Dans le texte qui célèbre les dix ans de l’ARAU, Hervé Cnudde l’avait déjà parfaitement formulé : l’ARAU propose des tours qui ont une « exigence non-touristique d’articulation sur la vie urbaine bruxelloise quotidienne » [5], et c’est bien là son attrait. « Il constitue […] un outil de sensibilisation qui n’est pas sans importance pour revaloriser la ville aux yeux de ses habitants, les aider à comprendre sa genèse et sa physiologie, les mettre en alerte sur les menaces et agressions qui la visent, les inviter à agir ». Ces visites guidées sont des outils que l’on souhaite performatifs. Et Cnudde de conclure, en 1979, que l’ARAU ne sera certainement pas seul à pratiquer ce type de tourisme. Le temps lui a donné raison : des comités d’habitant·es ont repris cet outil d’éducation permanente, mais également des associations comme l’Architecture qui dégenre, Bamko ou le Collectif Mémoire Coloniale et Lutte contre les Discriminations, qui proposent des visites guidées féministes et décoloniales dans l’espace public bruxellois. Nous ne pouvons qu’applaudir ces initiatives, preuves que le nouveau tourisme urbain a encore de beaux jours devant lui.
De notre côté, le succès est toujours au rendez-vous, avec un public sans cesse plus avide de découvrir l’ensemble de la Région, ce qui nous encourage à développer nombre de nouveaux parcours pour les années à venir. Avec une visée stratégique pour le futur : toucher un public plus jeune et toujours plus diversifié, à l’image de notre ville-Région.
[1] Alternative Brussels / Bruxelles alternatif / Brussel Alternatief, ARAU, Bruxelles, 1973. Cette publication vaudra même un entrefilet dans Le Monde. E.M. « Un nouveau guide de Bruxelles L’ENVERS DU DÉCOR », Le Monde, 19 septembre 1973.
[2] C. Davister, « Bruxelles-sourire, Bruxelles-chagrin », Vlan, 10 juin 1981.

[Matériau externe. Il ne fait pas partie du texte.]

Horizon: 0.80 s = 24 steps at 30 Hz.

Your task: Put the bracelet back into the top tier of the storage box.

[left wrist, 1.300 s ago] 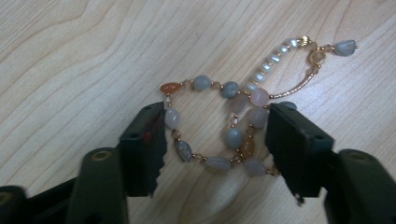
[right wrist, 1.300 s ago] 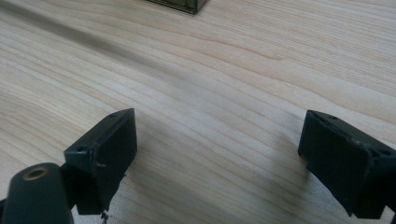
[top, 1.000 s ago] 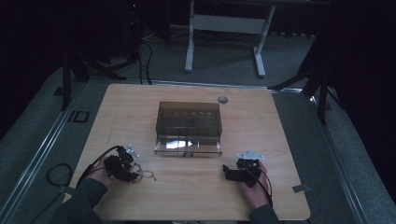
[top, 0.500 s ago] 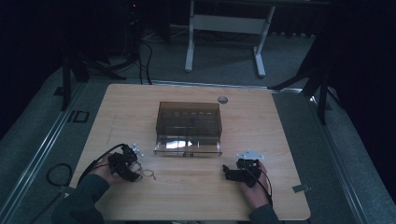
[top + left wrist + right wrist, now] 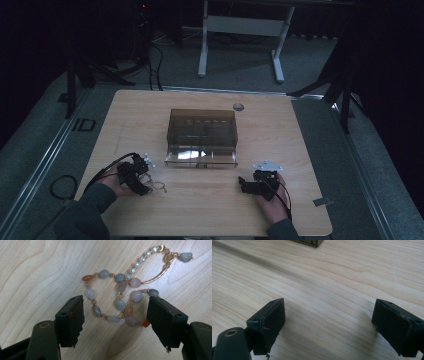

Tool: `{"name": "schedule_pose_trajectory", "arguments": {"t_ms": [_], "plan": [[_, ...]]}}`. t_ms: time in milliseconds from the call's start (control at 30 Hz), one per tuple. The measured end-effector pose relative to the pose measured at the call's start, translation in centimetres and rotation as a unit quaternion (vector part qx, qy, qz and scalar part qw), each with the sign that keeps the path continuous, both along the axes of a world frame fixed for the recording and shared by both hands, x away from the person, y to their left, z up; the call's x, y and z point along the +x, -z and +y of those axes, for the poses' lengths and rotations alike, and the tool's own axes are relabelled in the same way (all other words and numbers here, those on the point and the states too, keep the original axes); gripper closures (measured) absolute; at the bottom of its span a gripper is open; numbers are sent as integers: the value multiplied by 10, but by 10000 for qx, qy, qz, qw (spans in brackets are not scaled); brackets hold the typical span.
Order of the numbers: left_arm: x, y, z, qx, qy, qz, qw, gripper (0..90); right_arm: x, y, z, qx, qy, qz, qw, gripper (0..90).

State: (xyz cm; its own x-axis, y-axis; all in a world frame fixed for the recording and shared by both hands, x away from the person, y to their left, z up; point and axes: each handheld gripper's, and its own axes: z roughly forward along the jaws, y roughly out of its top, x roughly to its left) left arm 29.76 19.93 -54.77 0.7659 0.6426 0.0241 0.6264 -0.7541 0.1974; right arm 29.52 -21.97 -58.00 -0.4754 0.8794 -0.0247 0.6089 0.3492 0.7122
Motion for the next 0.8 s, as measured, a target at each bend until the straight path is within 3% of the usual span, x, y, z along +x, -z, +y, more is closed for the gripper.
{"name": "schedule_pose_trajectory", "arguments": {"t_ms": [200, 533, 800], "plan": [[5, 3, -1, 109, 96, 68, 9999, 292, 0, 0, 0, 1, 1, 3, 10000, 112], [13, 3, -2, -19, 184, 232, 9996, 309, 0, 0, 0, 2, 2, 2, 10000, 112], [18, 0, 3, -75, 118, 191, 9997, 511, 0, 0, 0, 2, 2, 2, 10000, 112]]}}
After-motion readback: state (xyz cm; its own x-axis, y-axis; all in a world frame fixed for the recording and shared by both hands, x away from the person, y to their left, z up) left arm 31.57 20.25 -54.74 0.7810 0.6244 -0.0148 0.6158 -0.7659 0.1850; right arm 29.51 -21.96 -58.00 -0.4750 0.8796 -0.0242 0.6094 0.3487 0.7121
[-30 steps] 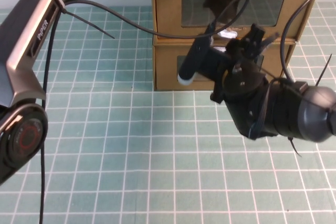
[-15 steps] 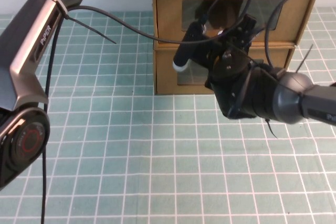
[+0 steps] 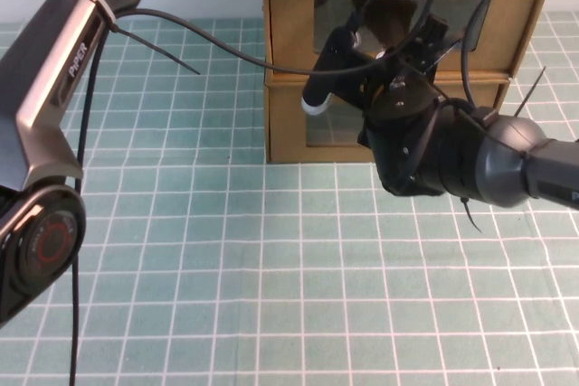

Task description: Open the shoe box

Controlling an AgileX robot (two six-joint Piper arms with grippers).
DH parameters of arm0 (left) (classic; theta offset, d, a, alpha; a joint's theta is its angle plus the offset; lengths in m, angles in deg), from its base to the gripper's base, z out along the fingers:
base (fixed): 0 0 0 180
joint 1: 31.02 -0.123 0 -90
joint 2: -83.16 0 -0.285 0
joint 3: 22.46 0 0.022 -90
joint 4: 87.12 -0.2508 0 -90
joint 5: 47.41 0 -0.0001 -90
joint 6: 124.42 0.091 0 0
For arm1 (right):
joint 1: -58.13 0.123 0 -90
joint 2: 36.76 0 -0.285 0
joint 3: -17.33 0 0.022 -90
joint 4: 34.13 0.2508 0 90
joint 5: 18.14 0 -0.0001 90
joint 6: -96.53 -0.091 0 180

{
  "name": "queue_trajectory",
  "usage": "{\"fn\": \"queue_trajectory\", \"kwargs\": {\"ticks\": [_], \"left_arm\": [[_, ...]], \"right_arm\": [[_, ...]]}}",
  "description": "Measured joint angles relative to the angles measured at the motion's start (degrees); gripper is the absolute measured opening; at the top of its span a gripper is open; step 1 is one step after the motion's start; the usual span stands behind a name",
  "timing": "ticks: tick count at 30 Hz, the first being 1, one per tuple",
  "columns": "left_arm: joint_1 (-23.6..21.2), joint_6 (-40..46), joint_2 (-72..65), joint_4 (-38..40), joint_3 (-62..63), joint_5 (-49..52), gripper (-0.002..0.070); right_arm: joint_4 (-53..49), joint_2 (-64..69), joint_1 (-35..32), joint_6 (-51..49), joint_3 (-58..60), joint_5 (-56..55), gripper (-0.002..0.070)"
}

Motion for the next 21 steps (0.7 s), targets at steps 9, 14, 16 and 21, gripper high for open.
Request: {"fn": "queue_trajectory", "kwargs": {"ticks": [9, 14, 16, 21], "left_arm": [[0.1, -0.7, 0.0, 1.1, 0.0, 0.7, -0.0005], [0.1, -0.8, 0.0, 1.0, 0.0, 0.7, -0.0005], [0.1, -0.9, 0.0, 1.0, 0.0, 0.7, -0.0005], [0.1, -1.0, 0.0, 1.1, 0.0, 0.7, -0.0005]], "right_arm": [[-2.2, -8.0, 3.6, -9.9, 13.4, -2.0, -0.0006], [-1.7, -14.6, 7.6, -12.0, 19.1, -2.3, -0.0011], [-1.9, -16.6, 8.4, -12.2, 20.3, -2.1, -0.0011], [-6.0, -16.8, 7.6, -10.9, 20.3, -0.8, -0.0001]]}}
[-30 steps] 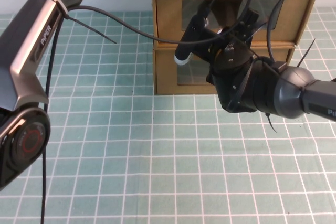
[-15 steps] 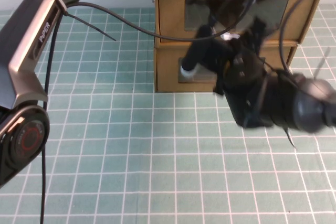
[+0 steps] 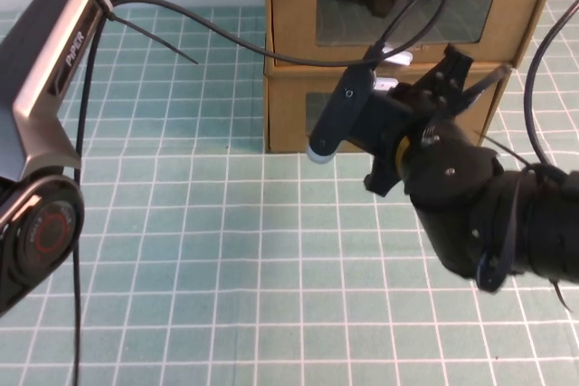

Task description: Open the shoe box

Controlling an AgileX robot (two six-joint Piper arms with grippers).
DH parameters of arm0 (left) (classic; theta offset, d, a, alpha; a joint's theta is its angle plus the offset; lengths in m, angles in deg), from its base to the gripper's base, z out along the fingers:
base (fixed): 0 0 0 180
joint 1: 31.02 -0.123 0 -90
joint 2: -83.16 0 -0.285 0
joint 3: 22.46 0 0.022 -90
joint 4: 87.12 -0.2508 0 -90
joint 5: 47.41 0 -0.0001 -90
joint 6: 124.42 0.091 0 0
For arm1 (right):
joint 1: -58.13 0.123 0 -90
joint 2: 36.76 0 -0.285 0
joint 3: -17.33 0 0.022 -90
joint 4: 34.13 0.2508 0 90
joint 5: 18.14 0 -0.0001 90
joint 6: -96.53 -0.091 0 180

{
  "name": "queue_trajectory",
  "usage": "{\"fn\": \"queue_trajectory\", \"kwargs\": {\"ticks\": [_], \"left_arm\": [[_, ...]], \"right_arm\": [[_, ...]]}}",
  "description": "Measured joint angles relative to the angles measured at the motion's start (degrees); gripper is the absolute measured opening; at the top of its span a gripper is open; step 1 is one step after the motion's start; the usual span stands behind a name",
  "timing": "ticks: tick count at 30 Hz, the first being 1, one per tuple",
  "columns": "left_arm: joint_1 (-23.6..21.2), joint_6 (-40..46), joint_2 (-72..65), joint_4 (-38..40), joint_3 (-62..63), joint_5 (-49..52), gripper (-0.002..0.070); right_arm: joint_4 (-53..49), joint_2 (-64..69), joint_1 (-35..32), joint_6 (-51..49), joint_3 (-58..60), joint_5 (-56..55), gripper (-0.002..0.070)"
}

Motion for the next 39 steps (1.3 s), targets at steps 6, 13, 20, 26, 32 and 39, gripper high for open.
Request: {"fn": "queue_trajectory", "kwargs": {"ticks": [6, 13, 20, 26, 32, 39], "left_arm": [[0.0, 0.0, 0.0, 0.0, 0.0, 0.0, -0.0005], [0.0, -0.1, 0.0, 0.1, 0.1, 0.0, -0.0005], [0.0, -0.1, 0.0, 0.1, 0.1, 0.0, -0.0005], [0.0, -0.1, 0.0, 0.1, 0.1, 0.0, -0.0005], [0.0, -0.1, 0.0, 0.1, 0.1, 0.0, -0.0005], [0.0, -0.1, 0.0, 0.1, 0.1, -0.1, -0.0005]], "right_arm": [[-0.5, 3.5, -4.5, 1.8, -3.0, 0.0, 0.0169], [-0.6, 5.8, -7.3, 1.9, -4.5, -2.8, 0.0315], [-0.8, 5.9, -7.5, 3.1, -4.5, -6.6, 0.0324], [-1.0, 7.7, -7.5, 13.7, -4.9, -4.5, 0.0324], [-0.9, 12.3, -7.5, 15.3, -8.8, 4.2, 0.0324], [-0.8, 13.3, -7.5, 15.2, -12.5, 4.9, 0.0324]]}}
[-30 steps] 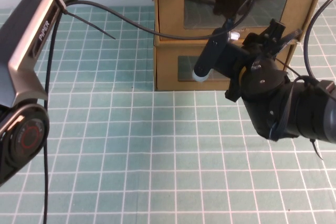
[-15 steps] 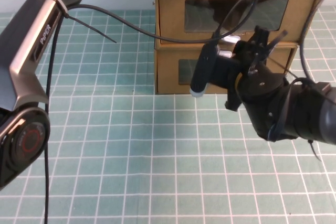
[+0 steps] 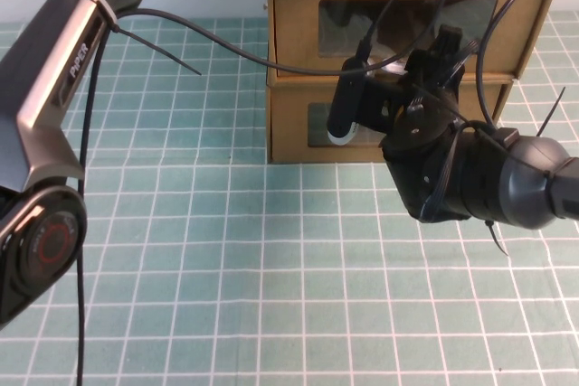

[3] Selon la brochure Bruxelles 1900 Art nouveau, ARAU, Bruxelles,1996.
[4] R. Schoonbrodt, Vouloir et dire la ville, quarante années de participation citoyenne à Bruxelles, AAM éditions, Bruxelles, 2007, p. 152-153.
[5] H. Cnudde, « Débats publics et nouveau tourisme », dans Bruxelles vu par ses habitants, Bruxelles, ARAU/CFC éditions, 1979.